Starting at the line below that contains "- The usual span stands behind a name" and ending at the line that contains "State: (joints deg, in", retype each line exactly as it stands, but omit the pictures.

▶ STORED DATA:
━━━━━━━━━━
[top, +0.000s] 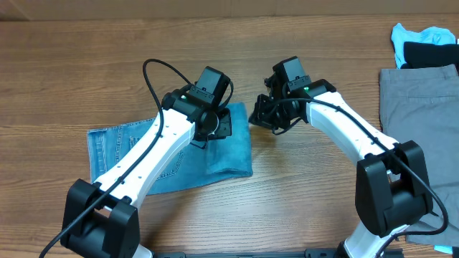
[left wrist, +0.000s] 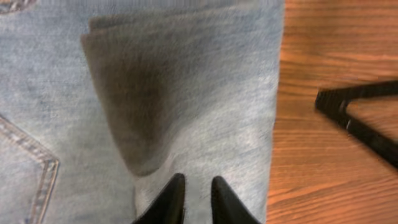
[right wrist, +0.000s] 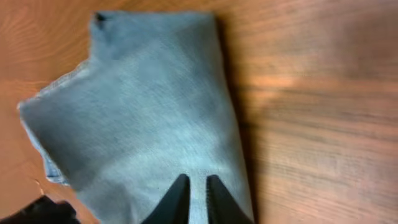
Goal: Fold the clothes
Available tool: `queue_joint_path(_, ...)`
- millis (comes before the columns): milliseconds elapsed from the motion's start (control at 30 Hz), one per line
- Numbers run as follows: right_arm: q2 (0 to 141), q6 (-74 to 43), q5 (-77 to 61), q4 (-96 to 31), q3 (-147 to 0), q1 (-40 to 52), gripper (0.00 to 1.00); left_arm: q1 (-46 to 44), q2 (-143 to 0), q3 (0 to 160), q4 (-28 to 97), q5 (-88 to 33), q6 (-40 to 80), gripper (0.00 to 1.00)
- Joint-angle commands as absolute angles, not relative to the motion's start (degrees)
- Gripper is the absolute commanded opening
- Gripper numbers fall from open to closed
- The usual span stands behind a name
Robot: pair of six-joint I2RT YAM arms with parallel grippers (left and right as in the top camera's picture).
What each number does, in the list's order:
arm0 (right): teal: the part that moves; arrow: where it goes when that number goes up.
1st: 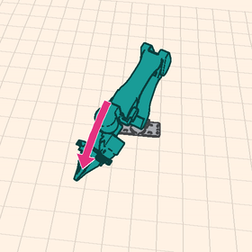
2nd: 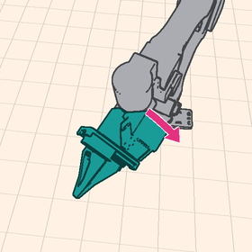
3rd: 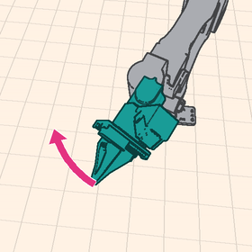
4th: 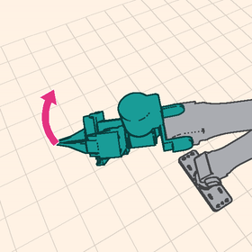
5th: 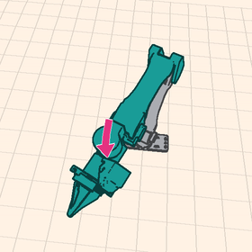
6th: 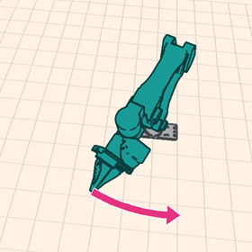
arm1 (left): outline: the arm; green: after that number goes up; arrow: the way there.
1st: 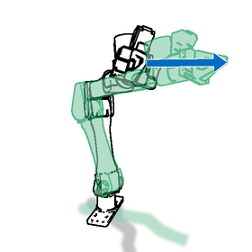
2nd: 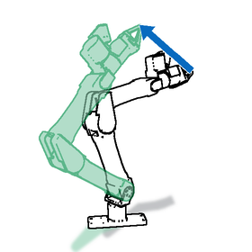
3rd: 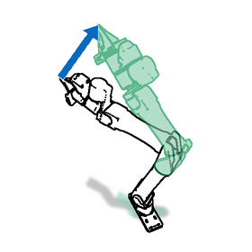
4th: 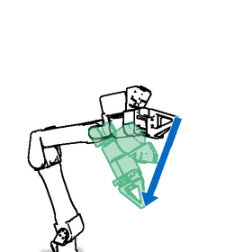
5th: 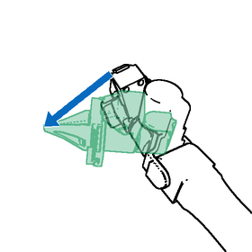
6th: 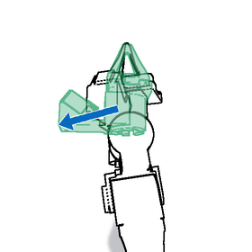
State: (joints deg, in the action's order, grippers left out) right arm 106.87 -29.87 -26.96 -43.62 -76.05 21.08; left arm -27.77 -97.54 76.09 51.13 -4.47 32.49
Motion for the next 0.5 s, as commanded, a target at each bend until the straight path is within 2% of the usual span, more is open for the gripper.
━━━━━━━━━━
▶ RESPONSE BOX:
- The usual span stands behind a name
Robot: pair of six-joint I2RT YAM arms with parallel grippers (left and right as in the top camera's picture).
What each number does, in the list's order:
arm0 (right): teal: the part that moves; arrow: where it goes when that number goes up.
1st: 
2nd: 
3rd: 
4th: 
5th: 
6th: 
arm1 (left): outline: the arm; green: after that number goes up; arrow: the way there.
1st: 
2nd: 
3rd: 
4th: 
5th: 
6th: 
State: (joints deg, in the action's order, grippers left out) right arm 106.87 -29.87 -26.96 -43.62 -76.05 21.08; left arm -27.77 -97.54 76.09 51.13 -4.47 32.49

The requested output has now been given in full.